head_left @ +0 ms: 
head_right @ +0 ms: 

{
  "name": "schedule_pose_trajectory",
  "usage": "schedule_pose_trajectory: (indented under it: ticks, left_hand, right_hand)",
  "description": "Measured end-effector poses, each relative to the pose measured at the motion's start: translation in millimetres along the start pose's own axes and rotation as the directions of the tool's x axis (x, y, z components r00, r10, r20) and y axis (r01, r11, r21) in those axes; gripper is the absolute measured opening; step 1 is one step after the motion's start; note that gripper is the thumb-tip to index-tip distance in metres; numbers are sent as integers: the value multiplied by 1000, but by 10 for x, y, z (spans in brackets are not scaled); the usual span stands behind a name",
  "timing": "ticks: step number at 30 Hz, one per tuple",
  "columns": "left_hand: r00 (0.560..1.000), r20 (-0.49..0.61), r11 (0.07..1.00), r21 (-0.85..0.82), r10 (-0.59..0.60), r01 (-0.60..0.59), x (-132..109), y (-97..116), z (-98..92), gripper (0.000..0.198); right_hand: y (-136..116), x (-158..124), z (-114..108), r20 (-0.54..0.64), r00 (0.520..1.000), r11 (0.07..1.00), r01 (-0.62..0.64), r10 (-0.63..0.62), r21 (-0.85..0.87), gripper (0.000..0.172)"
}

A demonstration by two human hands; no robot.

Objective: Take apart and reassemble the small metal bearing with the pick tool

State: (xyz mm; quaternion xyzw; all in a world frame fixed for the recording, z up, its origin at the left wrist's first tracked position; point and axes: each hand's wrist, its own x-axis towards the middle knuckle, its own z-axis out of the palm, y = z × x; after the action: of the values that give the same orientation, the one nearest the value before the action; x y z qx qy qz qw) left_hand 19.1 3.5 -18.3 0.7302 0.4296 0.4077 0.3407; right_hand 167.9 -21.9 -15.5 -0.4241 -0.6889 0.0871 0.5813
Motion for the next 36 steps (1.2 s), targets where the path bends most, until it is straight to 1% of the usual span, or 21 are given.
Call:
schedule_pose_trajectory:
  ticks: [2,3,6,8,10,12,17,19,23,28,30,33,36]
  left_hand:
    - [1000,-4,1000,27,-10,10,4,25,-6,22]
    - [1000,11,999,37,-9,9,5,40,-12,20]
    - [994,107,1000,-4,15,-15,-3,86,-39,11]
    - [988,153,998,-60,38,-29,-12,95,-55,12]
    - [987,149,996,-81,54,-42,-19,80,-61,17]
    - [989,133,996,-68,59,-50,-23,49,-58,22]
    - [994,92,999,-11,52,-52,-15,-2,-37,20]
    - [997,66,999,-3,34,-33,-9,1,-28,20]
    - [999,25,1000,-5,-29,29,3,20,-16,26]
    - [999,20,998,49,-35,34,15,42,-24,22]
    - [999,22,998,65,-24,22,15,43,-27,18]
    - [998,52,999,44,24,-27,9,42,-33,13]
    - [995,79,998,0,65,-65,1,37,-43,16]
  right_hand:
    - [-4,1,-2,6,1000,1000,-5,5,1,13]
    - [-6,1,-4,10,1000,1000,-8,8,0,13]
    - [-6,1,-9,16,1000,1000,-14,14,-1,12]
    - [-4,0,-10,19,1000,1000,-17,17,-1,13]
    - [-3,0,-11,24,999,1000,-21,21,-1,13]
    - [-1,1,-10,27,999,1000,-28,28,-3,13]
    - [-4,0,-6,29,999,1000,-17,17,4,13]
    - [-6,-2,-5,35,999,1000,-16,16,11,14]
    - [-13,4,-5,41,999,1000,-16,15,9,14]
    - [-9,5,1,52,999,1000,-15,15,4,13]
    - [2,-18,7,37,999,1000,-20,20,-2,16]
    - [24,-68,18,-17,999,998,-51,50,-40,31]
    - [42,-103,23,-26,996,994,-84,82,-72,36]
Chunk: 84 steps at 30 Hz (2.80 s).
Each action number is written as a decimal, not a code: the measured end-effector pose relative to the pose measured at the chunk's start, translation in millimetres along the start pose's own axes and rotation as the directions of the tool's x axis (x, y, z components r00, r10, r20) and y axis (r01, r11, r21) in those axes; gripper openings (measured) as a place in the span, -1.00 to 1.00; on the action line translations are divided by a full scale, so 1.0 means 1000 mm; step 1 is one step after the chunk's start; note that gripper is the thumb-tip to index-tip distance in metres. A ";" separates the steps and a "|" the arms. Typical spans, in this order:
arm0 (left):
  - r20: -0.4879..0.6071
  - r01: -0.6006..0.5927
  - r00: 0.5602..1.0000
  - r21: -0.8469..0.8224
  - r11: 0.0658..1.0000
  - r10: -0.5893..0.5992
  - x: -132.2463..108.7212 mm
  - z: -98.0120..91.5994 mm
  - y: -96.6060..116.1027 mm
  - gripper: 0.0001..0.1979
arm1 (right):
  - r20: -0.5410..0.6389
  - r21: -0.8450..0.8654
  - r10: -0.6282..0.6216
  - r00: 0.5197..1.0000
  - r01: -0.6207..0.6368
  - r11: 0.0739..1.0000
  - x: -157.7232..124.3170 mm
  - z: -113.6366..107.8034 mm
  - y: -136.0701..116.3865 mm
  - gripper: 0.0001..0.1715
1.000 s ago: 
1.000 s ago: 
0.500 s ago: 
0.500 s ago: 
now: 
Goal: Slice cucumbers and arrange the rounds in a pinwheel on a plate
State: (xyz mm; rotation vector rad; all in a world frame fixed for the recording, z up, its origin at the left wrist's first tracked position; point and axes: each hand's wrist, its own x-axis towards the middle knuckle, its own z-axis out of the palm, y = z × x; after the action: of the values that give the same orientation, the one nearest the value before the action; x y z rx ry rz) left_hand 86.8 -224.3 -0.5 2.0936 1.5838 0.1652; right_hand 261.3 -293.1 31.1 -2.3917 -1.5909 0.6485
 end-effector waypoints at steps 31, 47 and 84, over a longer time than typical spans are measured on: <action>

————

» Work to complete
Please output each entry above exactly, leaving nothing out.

» Exercise result
head_left @ +0 ms: 
head_right @ +0 ms: 

{
  "name": "schedule_pose_trajectory",
  "usage": "schedule_pose_trajectory: (indented under it: ticks, left_hand, right_hand)",
  "description": "Measured end-effector poses, each relative to the pose measured at the motion's start: translation in millimetres along the start pose's own axes and rotation as the directions of the tool's x axis (x, y, z components r00, r10, r20) and y axis (r01, r11, r21) in those axes; gripper is the absolute measured opening; step 1 is one step after the motion's start; note that gripper is the thumb-tip to index-tip distance in metres; numbers are sent as integers: the value multiplied by 1000, but by 10 for x, y, z (spans in brackets are not scaled); the usual span stands behind a name",
  "timing": "ticks: step number at 30 Hz, one per tuple",
  "columns": "left_hand: r00 (0.560..1.000), r20 (-0.49..0.61), r11 (0.07..1.00), r21 (-0.85..0.82), r10 (-0.59..0.60), r01 (-0.60..0.59), x (-132..109), y (-97..116), z (-98..92), gripper (0.000..0.198); right_hand: y (-136..116), x (-158..124), z (-114..108), r20 (-0.54..0.64), r00 (0.520..1.000), r11 (0.07..1.00), r01 (-0.62..0.64), r10 (-0.63..0.62), r21 (-0.85..0.87), gripper (0.000..0.172)"
}

A demonstration by two human hands; no robot.

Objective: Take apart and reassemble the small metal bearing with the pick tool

State: (xyz mm; quaternion xyzw; all in a world frame fixed for the recording, z up, its origin at the left wrist's first tracked position; point and axes: each hand's wrist, its own x-axis towards the middle knuckle, its own z-axis out of the palm, y = z × x; after the action: of the values that give the same orientation, the one nearest the value before the action; x y z qx qy qz qw) left_hand 19.1 3.5 -18.3 0.7302 0.4296 0.4077 0.3407; right_hand 167.9 -21.9 -15.5 -0.4241 -0.6889 0.0871 0.5813
Motion for the next 36 steps (1.2 s), targets where the path bends most, until it is straight to 1% of the usual span, or 21 are given.
Call:
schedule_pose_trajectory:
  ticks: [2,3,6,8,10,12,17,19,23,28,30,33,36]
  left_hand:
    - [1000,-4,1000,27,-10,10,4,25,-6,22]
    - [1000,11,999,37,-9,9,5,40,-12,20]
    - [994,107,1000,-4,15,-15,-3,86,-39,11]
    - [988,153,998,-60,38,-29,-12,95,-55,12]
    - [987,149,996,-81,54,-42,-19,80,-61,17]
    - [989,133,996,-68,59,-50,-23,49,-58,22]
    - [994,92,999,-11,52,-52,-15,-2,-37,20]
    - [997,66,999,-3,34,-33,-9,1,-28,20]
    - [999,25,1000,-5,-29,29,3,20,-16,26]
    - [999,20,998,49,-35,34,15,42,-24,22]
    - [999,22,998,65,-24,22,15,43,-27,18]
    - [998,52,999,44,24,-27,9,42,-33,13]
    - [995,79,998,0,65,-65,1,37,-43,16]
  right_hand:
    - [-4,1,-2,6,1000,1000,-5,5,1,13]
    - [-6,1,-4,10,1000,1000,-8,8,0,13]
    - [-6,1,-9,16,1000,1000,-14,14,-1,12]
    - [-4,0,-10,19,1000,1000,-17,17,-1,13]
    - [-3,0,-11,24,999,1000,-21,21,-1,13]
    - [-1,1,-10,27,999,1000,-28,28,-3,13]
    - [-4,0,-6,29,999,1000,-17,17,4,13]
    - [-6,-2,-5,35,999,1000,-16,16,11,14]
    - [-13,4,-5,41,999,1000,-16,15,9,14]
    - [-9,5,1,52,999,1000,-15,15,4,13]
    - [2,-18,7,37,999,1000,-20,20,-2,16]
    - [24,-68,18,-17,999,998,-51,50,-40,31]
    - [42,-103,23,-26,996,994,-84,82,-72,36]
Chunk: 84 steps at 30 Hz (2.80 s).
Each action number is written as a decimal, not a code: the measured end-effector pose relative to the pose measured at the chunk's start, translation in millimetres along the start pose's own axes and rotation as the directions of the tool's x axis (x, y, z components r00, r10, r20) and y axis (r01, r11, r21) in those axes; gripper openings (measured) as a place in the span, -1.00 to 1.00; on the action line translations are divided by a full scale, so 1.0 means 1000 mm; step 1 is one step after the chunk's start; note that gripper is the thumb-tip to index-tip distance in metres. A ";" separates the steps and a "|" the arms. Typical spans, in this order:
arm0 (left):
  - r20: -0.4879..0.6071
  - r01: -0.6006..0.5927
  - r00: 0.5602..1.0000
  - r21: -0.8469..0.8224
  - r11: 0.0658..1.0000
  - r10: -0.5893..0.5992
  - x: -132.2463..108.7212 mm
  - z: -98.0120..91.5994 mm
  - y: -96.6060..116.1027 mm
  - gripper: 0.0001..0.1979
arm1 (right):
  - r20: -0.5410..0.6389
  - r21: -0.8450..0.8654
  - r10: -0.6282..0.6216
  - r00: 0.5197..1.0000
  - r01: -0.6207..0.6368
  - r11: 0.0739..1.0000
  - x: -157.7232..124.3170 mm
  - z: -113.6366..107.8034 mm
  - y: -136.0701..116.3865 mm
  - gripper: 0.0001..0.1715
1.000 s ago: 
1.000 s ago: 
0.500 s ago: 
0.500 s ago: 
now: 
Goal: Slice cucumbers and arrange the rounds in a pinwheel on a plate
State: (xyz mm; rotation vector rad; all in a world frame fixed for the recording, z up, its origin at the left wrist's first tracked position; point and axes: each hand's wrist, its own x-axis towards the middle knuckle, its own z-axis out of the palm, y = z × x; after the action: of the values that give the same orientation, the one nearest the value before the action; x y z rx ry rz) left_hand 86.8 -224.3 -0.5 2.0936 1.5838 0.1652; right_hand 261.3 -293.1 31.1 -2.3917 -1.5909 0.6485
 end-effector waypoints at steps 31, 47 and 84, over a longer time than typical spans are measured on: <action>

Here the exercise is finished.